The Law and Analysis


  1. Let me first deal with the issue of who is the putative father of the -child of previous marriage. The person who is registered as his father is -the first husband. The child was born when the mother and –the first husband were still married.
  2. The father says that since -first husband is registered as the father, he is the legal father and should support the child as one day he can take the child and his supporting this child will be meaningless.
  3. Under. s. 133 of the FLA, a person whose name is entered as a parent of the child in a register of births or parentage information kept under a law of the Fiji Islands is presumed to be the parent of the child. This is not an absolute presumption and is rebuttable by proof on a balance of probability pursuant to s. 136 (1) of the FLA.
  4. In this case, the presumption that -the first husband is the father of the child was successfully rebutted by the - DNA - report from Sri Lanka. The DNA report was not challenged by the appellant. There cannot be any other stronger evidence than this to rebut the statutory presumption. The lower Court was therefore correct in holding that -the first husband was not the father of the child.
  5. The next issue is whether there was evidence that the appellant was the father of the child. There were several basis upon which the lower Court made a finding of paternity. The first was although the mother was married to -the first husband, she testified that when she conceived this elder child, the parties were dating each other as boyfriend and girlfriend. She used to stay with her parents. The Court accepted the mother’s evidence on this issue.
  6. Further, the Court found that the allegations of extramarital affairs was levied against the mother but those allegations were made in 2011 and 2012. There were no allegations that she was having sexual intercourse with someone else in year 2003 when she conceived and gave birth to the subject child.
  7. The second basis for finding the appellant to be the father of the child was that he took responsibility for the child from a tender age and supported him.
  8. The third basis was that the appellant had signed the school report of the child as the father of the child.
  9. The fourth basis was that the appellant unreasonably refused to undergo the DNA test and an adverse inference was drawn against him.
  10. I will go through each basis and assess the weight it has in determining the paternity. The mother gave evidence that she conceived the elder child from the parties union as boyfriend and girlfriend. When she conceived the child, the father had asked him to abort the child. She tendered in as exhibits ten photos and testified that when the child was born, the father accepted him as his son. She was not living with him but with her parents when she conceived the child.
  11. The father did not in his cross examination contradict any of the evidence that the mother gave. In his evidence in chief he stated that he is not the father but he was willing to take responsibility of the child and that he wanted residence of the child.
  12. The mother’s evidence that the child was born out of the union of the parties was not discredited by the father and I find that that was undisputed credible evidence for the Court to rely on to make a finding of paternity against the father.
  13. The second and third basis was that the father has taken full care and responsibility of the child from his tender age and that he signed the child’s school report as the father of the child. This evidence was in fact accepted by the father. All this indicates that the father had acknowledged the child as his own child and substantiates the mother’s version of the evidence that he is the biological father of the child.

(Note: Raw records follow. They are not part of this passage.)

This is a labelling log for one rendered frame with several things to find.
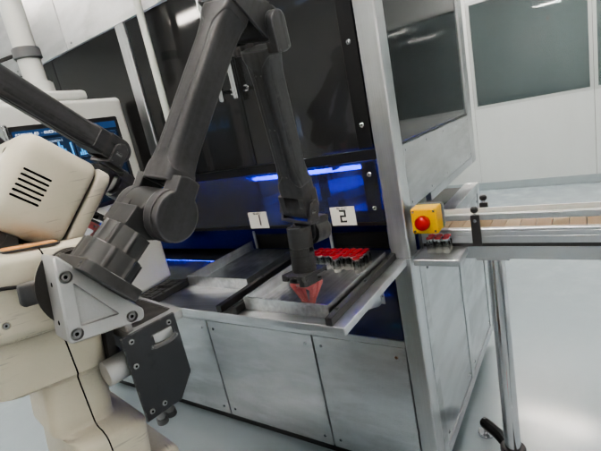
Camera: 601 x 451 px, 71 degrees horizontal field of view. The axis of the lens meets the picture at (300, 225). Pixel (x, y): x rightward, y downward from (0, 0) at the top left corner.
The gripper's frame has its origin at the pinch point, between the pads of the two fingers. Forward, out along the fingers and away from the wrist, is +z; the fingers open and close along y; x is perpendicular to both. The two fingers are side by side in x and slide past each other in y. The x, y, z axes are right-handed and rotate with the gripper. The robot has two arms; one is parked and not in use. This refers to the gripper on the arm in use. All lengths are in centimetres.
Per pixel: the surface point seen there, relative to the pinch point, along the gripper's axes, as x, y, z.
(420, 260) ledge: -14.8, 36.2, -1.9
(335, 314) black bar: -8.2, -1.8, 0.3
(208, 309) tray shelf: 32.0, -3.2, 2.3
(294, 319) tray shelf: 2.7, -2.9, 2.3
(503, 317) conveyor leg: -32, 54, 20
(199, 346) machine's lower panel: 94, 40, 42
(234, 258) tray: 54, 32, -3
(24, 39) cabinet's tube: 94, -7, -86
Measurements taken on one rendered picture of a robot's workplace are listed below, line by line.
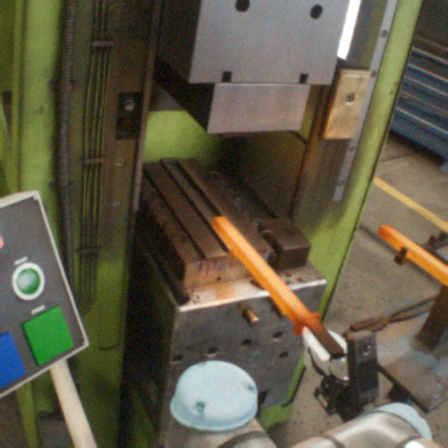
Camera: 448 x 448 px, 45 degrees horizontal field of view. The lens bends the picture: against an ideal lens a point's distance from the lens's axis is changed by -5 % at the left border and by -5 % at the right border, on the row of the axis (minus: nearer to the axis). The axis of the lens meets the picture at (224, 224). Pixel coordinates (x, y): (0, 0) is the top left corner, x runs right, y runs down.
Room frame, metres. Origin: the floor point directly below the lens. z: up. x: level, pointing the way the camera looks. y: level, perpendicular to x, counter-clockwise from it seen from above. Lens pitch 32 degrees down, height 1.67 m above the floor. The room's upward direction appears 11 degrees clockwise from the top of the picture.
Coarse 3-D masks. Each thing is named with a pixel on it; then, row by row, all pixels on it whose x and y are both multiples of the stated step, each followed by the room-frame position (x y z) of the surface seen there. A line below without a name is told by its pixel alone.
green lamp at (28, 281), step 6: (24, 270) 0.65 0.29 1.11; (30, 270) 0.66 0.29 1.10; (36, 270) 0.66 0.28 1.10; (18, 276) 0.64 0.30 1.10; (24, 276) 0.64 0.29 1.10; (30, 276) 0.65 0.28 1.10; (36, 276) 0.66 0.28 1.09; (18, 282) 0.63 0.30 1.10; (24, 282) 0.64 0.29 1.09; (30, 282) 0.64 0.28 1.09; (36, 282) 0.65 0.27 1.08; (18, 288) 0.63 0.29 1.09; (24, 288) 0.63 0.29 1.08; (30, 288) 0.64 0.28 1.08; (36, 288) 0.65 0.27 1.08; (24, 294) 0.63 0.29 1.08; (30, 294) 0.63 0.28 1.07
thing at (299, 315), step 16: (224, 224) 1.05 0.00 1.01; (240, 240) 1.00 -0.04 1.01; (240, 256) 0.96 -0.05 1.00; (256, 256) 0.94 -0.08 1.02; (256, 272) 0.90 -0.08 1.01; (272, 272) 0.90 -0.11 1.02; (272, 288) 0.85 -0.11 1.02; (288, 288) 0.85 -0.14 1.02; (288, 304) 0.80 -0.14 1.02; (304, 320) 0.76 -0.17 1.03; (320, 336) 0.72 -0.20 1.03; (336, 352) 0.69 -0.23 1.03
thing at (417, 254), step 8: (384, 232) 1.12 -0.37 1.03; (392, 232) 1.12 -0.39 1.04; (392, 240) 1.10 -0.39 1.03; (400, 240) 1.09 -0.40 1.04; (408, 240) 1.09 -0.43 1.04; (400, 248) 1.08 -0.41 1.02; (408, 248) 1.06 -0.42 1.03; (416, 248) 1.07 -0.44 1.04; (408, 256) 1.06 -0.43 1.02; (416, 256) 1.04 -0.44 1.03; (424, 256) 1.04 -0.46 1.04; (432, 256) 1.04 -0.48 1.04; (424, 264) 1.03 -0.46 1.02; (432, 264) 1.01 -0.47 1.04; (440, 264) 1.02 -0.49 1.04; (432, 272) 1.01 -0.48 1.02; (440, 272) 0.99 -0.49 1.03; (440, 280) 0.99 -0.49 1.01
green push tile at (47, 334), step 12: (48, 312) 0.64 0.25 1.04; (60, 312) 0.65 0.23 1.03; (24, 324) 0.60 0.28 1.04; (36, 324) 0.61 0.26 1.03; (48, 324) 0.63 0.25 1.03; (60, 324) 0.64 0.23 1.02; (36, 336) 0.60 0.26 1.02; (48, 336) 0.61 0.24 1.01; (60, 336) 0.63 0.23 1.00; (36, 348) 0.59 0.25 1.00; (48, 348) 0.60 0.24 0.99; (60, 348) 0.62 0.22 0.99; (36, 360) 0.58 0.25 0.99
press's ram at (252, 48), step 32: (192, 0) 0.92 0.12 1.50; (224, 0) 0.92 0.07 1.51; (256, 0) 0.95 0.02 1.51; (288, 0) 0.98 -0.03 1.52; (320, 0) 1.01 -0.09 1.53; (160, 32) 1.02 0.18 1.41; (192, 32) 0.91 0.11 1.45; (224, 32) 0.92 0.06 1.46; (256, 32) 0.95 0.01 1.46; (288, 32) 0.99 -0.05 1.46; (320, 32) 1.02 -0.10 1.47; (192, 64) 0.90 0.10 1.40; (224, 64) 0.93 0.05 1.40; (256, 64) 0.96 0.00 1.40; (288, 64) 0.99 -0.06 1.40; (320, 64) 1.03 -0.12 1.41
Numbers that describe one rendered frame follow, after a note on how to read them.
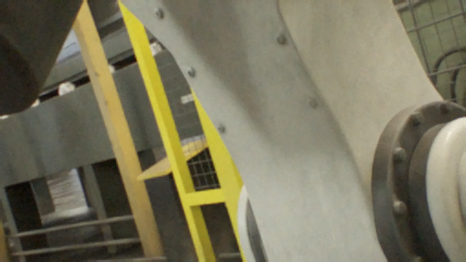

60. s. 135 of the FLA states that “ If under the law of the Fiji Islands or of a prescribed overseas jurisdiction, a man has executed an instrument acknowledging that he is the father of a specified child; and that instrument has not been annulled or otherwise set aside, the man is presumed to be the father of the child”.


  1. None of the parties have addressed me on whether the signing of school report could attract such presumption. I nevertheless find that the father had acknowledged that the elder child is his biological child.
  2. The final basis to find paternity was the adverse inference from the father’s refusal to undergo the DNA test. -In 2012, the mother wanted the father to undergo DNA test. She was even willing to pay for the costs of the test but the father denied without giving any valid reasons or any reasons at all for that matter.
  3. In absence of any valid reason, I am inclined to find that the refusal was unreasonable and that the refusal can be treated as evidence against him. S. 140 of the FLA states that “ if a person is aged 18 or over fails to comply with a parentage testing order or an order under section 139, the person is not liable to any penalty in relation to the contravention, but the court may draw such inferences from the failure as appear just in the circumstances”.
  4. The above provision of the law gives the Court sufficient basis to draw negative inferences from the father’s refusal to undergo the DNA test. The lower Court was correct in law in following Lord Denning MR in Re L [1968] 1 All ER 20:

“Both counsel for the husband and counsel for the wife felt bound to concede that, under these sections, the court could not order an adult to submit to a blood test. A blood test which involves the insertion of a needle is an assault, unless consented to. It would need express statutory authority to require an adult to submit to it; see W. v. W. (No. 4) [1963] 2 All E. R. 841. If these sections do not authorize the court to order an adult to have his blood tested, I do not see that they authorize the court to make such an order in the case of an infant. A test of the child’s blood will be useless unless there were tests of the adults also. But I would say this. If an adult unreasonably refuses to have a blood test, or allow a child to have one, I think that it is open to the court in any civil proceedings (no matter whether it be a paternity issue or an affiliation summons, or a custody proceeding) to treat his refusal as evidence against him, and may draw an inference therefrom adverse to him. This is simply common sense. It is in keeping with the rule in a nullity case, if a party refuses to be medically examined, the court may infer that some impediment exists pointing to incapacity...”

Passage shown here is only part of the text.